▸ TASK ITEM
From the line with "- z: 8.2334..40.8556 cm" through the line with "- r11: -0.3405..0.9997", repeat the entries verbatim, both end lines included, and add nothing.

☆ ☆ ☆ ☆ ☆ ☆ ☆

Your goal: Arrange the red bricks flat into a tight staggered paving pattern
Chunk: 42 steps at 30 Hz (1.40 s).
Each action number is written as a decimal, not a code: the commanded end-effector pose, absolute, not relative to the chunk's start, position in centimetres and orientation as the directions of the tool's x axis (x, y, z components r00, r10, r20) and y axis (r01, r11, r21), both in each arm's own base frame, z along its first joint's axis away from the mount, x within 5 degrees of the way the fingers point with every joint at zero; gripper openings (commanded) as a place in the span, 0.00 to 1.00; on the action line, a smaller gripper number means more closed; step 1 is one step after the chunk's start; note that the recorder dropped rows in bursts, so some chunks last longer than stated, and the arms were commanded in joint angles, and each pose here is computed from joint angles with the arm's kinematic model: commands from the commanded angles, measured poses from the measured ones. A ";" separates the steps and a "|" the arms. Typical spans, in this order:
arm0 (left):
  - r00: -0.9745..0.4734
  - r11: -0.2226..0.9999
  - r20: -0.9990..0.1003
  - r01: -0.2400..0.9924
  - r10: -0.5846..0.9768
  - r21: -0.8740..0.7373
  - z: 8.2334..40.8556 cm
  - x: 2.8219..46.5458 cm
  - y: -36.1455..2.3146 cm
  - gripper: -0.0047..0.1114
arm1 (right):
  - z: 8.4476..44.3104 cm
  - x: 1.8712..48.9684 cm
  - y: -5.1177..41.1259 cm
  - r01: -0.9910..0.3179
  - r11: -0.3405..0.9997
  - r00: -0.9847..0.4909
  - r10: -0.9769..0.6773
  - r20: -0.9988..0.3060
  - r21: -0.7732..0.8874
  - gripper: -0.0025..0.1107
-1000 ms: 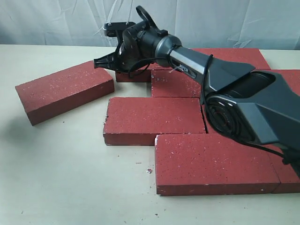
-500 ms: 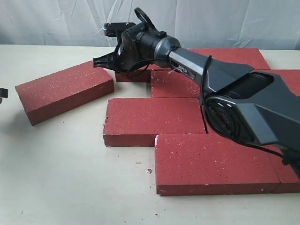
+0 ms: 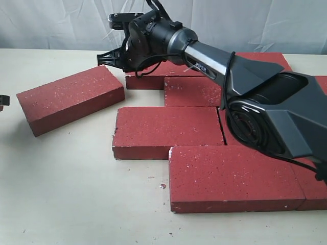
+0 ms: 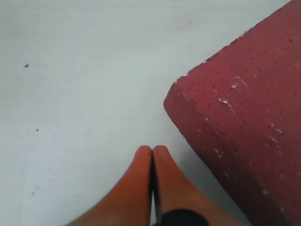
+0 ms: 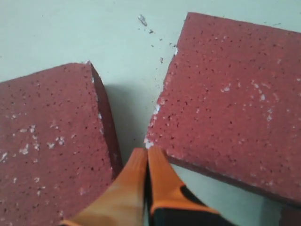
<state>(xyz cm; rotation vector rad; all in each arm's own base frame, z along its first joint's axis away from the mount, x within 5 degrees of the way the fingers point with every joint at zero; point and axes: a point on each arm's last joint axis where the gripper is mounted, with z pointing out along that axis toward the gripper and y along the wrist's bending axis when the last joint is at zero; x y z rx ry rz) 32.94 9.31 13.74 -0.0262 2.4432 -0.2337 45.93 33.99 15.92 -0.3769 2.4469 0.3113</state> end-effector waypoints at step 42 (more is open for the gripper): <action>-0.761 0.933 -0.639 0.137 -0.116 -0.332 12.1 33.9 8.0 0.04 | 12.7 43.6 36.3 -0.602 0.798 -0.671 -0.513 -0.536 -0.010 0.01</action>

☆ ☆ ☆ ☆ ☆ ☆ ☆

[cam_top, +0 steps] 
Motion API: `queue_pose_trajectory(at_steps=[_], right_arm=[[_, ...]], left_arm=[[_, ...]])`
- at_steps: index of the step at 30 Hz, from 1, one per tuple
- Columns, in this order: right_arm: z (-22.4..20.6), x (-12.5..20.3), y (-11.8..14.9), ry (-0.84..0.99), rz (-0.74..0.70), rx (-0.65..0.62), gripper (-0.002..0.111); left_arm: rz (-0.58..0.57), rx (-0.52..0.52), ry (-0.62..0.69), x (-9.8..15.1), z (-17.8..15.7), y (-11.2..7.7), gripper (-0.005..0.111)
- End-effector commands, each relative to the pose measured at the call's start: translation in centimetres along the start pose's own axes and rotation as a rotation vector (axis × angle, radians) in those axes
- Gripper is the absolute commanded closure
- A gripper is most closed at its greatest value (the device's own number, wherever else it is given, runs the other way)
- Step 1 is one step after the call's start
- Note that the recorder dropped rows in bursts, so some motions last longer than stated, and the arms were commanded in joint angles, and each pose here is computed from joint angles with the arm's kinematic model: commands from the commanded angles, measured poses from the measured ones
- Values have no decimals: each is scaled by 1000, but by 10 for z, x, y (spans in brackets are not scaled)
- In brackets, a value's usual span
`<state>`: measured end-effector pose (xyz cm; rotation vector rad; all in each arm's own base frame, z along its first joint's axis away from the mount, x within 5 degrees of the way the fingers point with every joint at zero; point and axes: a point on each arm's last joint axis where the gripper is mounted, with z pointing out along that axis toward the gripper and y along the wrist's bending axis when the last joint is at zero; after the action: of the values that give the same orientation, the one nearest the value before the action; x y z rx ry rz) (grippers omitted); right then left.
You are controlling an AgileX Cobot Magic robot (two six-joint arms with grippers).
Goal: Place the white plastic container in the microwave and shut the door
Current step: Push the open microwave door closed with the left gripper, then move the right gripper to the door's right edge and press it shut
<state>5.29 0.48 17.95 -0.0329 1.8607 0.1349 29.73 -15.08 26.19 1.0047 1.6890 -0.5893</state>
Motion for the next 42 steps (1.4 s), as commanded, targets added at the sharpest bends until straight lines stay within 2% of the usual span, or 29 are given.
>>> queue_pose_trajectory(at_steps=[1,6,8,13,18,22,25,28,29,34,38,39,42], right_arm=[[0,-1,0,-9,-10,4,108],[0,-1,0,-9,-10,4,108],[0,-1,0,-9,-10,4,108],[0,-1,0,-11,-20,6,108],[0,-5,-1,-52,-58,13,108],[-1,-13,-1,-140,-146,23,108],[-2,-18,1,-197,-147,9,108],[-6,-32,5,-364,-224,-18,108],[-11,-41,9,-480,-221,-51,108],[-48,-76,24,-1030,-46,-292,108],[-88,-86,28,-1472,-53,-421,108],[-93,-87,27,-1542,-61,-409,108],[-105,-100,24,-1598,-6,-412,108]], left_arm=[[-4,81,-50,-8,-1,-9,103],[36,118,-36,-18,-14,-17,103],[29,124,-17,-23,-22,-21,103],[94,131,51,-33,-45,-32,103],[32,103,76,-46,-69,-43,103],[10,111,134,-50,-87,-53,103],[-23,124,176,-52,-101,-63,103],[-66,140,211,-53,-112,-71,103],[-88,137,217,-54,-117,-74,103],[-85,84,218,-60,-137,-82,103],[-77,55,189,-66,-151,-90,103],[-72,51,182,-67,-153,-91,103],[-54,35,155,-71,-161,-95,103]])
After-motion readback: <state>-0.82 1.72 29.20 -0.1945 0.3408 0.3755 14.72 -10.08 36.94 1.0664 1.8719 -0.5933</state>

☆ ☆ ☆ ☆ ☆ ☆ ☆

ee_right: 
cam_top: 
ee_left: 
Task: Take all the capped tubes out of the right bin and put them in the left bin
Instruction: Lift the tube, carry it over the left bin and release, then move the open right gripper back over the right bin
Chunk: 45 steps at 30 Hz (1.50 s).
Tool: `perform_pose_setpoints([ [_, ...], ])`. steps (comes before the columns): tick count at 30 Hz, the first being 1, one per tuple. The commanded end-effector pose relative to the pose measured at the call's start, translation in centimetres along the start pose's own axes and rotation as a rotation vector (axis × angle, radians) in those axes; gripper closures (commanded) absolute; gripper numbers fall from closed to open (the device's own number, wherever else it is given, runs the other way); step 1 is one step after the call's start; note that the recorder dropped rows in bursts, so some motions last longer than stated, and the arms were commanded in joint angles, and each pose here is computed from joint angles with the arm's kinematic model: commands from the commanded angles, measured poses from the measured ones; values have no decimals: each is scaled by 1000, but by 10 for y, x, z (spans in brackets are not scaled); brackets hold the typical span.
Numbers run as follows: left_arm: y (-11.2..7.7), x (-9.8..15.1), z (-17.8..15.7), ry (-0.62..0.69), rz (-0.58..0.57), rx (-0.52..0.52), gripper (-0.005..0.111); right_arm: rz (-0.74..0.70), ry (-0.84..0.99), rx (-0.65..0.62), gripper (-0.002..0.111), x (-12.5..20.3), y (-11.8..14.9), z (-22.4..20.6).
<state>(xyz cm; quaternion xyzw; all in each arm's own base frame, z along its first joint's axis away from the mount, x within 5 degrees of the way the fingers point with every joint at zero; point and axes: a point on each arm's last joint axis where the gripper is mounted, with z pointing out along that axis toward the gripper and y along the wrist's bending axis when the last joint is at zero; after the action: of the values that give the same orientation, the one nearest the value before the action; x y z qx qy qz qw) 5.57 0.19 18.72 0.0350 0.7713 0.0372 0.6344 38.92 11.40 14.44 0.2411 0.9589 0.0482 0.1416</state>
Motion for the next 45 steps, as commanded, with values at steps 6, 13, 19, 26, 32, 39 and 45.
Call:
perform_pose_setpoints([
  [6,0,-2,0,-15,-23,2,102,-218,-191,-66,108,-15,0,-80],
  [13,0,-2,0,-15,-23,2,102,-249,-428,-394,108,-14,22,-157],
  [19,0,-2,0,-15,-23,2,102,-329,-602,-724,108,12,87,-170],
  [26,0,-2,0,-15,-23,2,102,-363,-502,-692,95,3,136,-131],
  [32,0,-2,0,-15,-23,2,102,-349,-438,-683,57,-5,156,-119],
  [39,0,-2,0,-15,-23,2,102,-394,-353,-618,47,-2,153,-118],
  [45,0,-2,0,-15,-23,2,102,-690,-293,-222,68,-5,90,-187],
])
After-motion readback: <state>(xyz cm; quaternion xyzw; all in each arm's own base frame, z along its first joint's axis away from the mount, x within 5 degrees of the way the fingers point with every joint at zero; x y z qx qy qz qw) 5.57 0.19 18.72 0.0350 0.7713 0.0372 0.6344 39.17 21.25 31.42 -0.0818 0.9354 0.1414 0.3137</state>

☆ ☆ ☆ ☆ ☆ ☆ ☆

▸ REPLY
  - z: 8.2334..40.8556 cm
  - x: 2.8219..46.5458 cm
  - y: -36.1455..2.3146 cm
  - gripper: -0.0047..0.1114
arm1 (right):
  - z: 8.4476..44.3104 cm
  - x: 1.8712..48.9684 cm
  - y: -5.1177..41.1259 cm
  - r01: -0.9910..0.3179
  - r11: -0.3405..0.9997

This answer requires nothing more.